## PROVIDED RECORDS
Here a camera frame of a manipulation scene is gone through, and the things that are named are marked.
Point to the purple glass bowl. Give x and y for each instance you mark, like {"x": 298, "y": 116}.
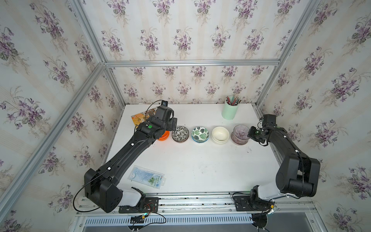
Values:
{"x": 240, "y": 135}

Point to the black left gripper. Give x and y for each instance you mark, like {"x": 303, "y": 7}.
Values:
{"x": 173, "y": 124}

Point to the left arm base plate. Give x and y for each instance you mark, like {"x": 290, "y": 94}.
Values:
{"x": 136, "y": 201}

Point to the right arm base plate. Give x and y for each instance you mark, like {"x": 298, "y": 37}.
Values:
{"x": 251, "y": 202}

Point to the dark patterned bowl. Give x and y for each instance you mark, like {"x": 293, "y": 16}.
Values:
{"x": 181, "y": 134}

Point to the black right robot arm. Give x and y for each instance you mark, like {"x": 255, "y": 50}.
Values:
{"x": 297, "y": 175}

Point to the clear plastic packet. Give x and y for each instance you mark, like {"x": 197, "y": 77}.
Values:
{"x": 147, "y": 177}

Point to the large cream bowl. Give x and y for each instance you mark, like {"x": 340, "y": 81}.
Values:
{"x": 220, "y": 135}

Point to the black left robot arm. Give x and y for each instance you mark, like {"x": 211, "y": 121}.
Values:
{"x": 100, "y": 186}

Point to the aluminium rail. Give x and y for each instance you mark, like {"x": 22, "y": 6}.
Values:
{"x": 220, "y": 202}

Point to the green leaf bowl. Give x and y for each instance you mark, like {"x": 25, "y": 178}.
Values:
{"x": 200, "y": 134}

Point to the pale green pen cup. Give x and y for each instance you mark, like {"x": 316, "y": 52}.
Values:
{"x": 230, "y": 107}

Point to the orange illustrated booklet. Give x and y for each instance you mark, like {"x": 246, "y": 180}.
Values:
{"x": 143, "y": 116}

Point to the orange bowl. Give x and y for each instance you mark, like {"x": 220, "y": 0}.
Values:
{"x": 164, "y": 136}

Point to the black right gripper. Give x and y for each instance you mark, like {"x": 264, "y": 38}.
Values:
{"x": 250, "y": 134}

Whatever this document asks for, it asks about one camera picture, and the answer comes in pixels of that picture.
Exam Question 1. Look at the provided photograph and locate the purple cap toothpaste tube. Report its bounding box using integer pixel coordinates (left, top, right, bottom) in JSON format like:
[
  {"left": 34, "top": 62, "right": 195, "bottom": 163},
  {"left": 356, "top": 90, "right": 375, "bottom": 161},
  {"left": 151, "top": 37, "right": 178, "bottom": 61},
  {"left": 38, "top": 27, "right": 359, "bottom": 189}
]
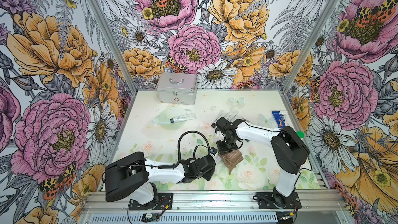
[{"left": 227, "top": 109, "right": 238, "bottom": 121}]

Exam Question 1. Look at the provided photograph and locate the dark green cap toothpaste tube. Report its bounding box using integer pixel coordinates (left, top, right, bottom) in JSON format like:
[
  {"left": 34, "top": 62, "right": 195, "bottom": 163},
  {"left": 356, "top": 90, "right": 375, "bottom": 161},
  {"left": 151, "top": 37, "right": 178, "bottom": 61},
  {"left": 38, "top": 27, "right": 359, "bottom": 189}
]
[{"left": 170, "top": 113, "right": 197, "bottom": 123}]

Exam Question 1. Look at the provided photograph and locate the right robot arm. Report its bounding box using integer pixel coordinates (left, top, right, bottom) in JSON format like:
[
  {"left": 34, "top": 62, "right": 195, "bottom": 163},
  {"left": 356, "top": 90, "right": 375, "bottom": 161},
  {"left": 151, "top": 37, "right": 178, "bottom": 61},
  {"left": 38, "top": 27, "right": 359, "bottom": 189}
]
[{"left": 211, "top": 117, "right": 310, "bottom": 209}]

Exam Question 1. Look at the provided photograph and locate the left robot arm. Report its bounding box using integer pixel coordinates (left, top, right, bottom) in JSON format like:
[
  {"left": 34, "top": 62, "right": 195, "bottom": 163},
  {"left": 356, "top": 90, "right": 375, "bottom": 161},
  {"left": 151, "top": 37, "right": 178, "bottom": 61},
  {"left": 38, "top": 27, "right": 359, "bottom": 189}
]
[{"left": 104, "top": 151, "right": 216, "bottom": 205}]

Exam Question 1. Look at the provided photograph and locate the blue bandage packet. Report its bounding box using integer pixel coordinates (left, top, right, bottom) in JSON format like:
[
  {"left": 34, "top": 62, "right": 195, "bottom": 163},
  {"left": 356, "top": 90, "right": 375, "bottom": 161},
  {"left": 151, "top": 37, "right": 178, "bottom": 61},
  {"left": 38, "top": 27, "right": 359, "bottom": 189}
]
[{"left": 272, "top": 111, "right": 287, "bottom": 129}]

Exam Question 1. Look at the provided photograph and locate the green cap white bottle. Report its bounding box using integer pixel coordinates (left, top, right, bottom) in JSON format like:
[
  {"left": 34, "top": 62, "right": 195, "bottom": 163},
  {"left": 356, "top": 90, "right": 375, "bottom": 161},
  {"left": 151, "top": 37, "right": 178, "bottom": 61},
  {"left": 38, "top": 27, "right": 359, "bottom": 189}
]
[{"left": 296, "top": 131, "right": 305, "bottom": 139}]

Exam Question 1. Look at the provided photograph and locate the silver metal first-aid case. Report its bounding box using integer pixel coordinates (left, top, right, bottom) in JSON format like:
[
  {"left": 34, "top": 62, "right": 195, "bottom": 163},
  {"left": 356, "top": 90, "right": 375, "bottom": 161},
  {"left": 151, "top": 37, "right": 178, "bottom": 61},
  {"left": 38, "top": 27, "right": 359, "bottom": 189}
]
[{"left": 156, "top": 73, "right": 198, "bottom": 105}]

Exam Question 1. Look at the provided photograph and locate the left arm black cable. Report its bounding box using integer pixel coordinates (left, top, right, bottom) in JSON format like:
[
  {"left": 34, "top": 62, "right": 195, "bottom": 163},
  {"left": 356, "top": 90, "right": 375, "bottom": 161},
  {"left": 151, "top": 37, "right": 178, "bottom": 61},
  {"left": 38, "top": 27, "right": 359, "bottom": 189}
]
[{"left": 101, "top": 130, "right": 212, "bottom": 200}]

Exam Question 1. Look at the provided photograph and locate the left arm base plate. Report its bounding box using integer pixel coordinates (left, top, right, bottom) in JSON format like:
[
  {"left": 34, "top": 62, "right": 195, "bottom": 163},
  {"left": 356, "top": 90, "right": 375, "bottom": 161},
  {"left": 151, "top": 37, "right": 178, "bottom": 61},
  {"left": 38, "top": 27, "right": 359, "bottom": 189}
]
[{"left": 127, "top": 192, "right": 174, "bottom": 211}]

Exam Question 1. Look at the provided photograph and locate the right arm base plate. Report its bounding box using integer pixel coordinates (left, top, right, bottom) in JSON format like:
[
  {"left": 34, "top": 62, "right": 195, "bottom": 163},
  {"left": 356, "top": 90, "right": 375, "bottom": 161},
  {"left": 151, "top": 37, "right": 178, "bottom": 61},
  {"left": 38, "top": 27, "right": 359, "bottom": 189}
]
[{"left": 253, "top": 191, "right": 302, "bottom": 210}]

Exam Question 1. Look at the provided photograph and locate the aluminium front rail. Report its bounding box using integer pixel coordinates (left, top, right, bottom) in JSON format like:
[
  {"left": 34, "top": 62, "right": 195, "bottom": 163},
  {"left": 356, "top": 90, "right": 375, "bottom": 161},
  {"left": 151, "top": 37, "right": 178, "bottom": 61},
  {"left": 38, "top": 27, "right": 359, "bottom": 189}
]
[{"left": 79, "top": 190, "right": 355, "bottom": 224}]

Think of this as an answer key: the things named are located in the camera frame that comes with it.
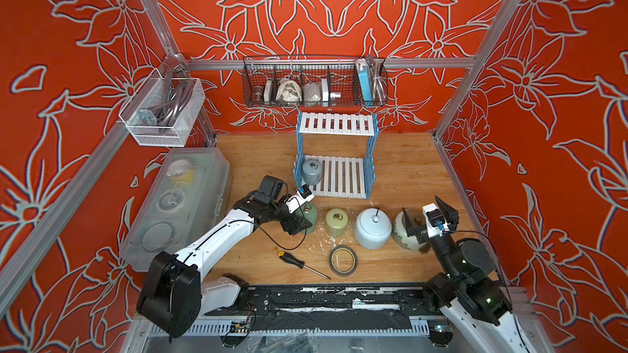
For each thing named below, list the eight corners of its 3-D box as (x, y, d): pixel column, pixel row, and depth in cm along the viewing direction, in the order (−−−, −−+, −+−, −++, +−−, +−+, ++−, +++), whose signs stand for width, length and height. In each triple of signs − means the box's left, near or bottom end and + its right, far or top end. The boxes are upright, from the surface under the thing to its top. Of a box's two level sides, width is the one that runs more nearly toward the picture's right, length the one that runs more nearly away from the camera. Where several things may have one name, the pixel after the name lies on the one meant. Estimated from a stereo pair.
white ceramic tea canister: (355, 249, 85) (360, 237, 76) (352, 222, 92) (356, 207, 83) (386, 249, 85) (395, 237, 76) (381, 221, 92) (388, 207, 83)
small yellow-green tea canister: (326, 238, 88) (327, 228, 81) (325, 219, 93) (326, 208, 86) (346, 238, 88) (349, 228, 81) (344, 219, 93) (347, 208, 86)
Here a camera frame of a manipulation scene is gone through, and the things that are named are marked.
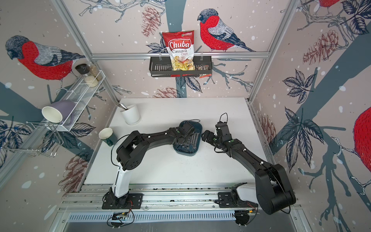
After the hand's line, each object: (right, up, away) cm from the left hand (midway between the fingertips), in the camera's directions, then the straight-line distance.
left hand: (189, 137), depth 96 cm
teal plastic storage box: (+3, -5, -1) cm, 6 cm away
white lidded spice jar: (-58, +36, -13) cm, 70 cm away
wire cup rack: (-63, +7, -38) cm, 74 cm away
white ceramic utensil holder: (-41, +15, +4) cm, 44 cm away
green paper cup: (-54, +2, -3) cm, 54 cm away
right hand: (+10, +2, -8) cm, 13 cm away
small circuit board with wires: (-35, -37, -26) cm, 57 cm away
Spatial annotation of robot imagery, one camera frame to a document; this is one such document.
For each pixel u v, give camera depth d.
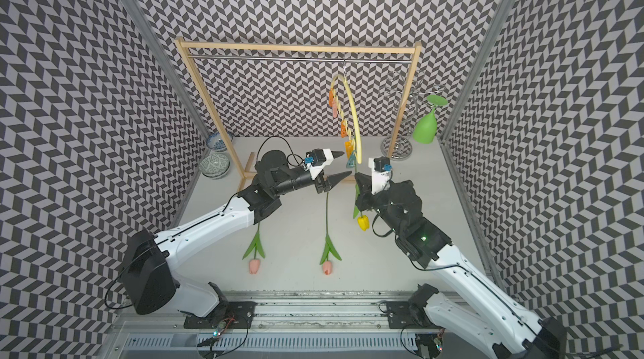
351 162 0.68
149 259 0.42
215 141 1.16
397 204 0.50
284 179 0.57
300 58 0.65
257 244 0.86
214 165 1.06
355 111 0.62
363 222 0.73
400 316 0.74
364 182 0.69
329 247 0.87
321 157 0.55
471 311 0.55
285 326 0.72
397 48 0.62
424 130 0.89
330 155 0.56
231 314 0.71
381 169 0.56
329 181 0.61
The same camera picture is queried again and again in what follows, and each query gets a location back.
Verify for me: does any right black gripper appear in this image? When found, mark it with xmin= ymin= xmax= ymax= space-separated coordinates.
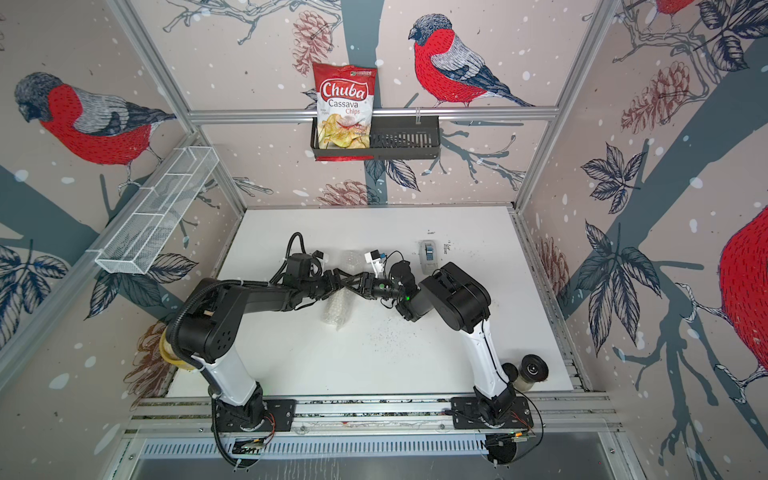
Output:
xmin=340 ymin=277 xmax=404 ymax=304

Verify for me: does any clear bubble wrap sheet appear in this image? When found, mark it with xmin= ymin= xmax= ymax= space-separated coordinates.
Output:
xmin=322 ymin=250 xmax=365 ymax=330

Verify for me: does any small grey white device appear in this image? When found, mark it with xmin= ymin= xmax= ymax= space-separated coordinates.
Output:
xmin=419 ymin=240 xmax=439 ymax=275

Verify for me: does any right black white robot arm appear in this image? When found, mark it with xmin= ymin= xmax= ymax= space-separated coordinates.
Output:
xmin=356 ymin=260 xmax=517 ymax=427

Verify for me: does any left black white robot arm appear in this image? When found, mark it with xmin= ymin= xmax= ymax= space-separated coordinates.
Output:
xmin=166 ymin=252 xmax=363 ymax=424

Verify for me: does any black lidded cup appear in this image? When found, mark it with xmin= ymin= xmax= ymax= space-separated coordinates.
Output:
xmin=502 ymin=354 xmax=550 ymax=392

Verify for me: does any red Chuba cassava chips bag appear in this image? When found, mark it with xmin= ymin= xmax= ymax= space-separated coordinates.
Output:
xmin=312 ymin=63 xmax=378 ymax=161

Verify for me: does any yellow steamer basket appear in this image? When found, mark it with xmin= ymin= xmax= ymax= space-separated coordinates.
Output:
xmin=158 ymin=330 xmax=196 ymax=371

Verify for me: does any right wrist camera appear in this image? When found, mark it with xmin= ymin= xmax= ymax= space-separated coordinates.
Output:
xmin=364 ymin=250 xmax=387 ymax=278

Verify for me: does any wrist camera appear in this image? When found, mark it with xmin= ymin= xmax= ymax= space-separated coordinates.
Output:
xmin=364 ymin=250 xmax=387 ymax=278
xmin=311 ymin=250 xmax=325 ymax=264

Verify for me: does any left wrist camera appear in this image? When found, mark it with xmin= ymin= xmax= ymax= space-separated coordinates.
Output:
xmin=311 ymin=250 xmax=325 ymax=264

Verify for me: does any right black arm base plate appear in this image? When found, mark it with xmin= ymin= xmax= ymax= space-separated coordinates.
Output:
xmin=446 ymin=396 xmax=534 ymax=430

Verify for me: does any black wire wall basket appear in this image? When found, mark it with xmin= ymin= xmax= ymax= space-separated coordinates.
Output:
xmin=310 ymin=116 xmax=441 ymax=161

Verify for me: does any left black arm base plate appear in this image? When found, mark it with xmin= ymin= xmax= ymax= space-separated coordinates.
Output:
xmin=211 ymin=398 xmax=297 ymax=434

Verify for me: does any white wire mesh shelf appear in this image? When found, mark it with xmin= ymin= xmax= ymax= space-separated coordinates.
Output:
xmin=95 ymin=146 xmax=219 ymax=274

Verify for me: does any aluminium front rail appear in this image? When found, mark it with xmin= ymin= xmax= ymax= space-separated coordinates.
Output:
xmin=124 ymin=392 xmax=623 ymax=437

## TASK DIRECTIONS
Check the records above and copy each line that has the string "wrist".

## RESPONSE BELOW
Verify for me: does any right wrist camera appear in this image? When found, mark it with xmin= ymin= xmax= ymax= space-separated coordinates.
Verify for me: does any wrist camera appear in this image? When found, mark it with xmin= ymin= xmax= ymax= space-separated coordinates.
Verify for me: does any left wrist camera appear in this image? When found, mark it with xmin= ymin= xmax= ymax= space-separated coordinates.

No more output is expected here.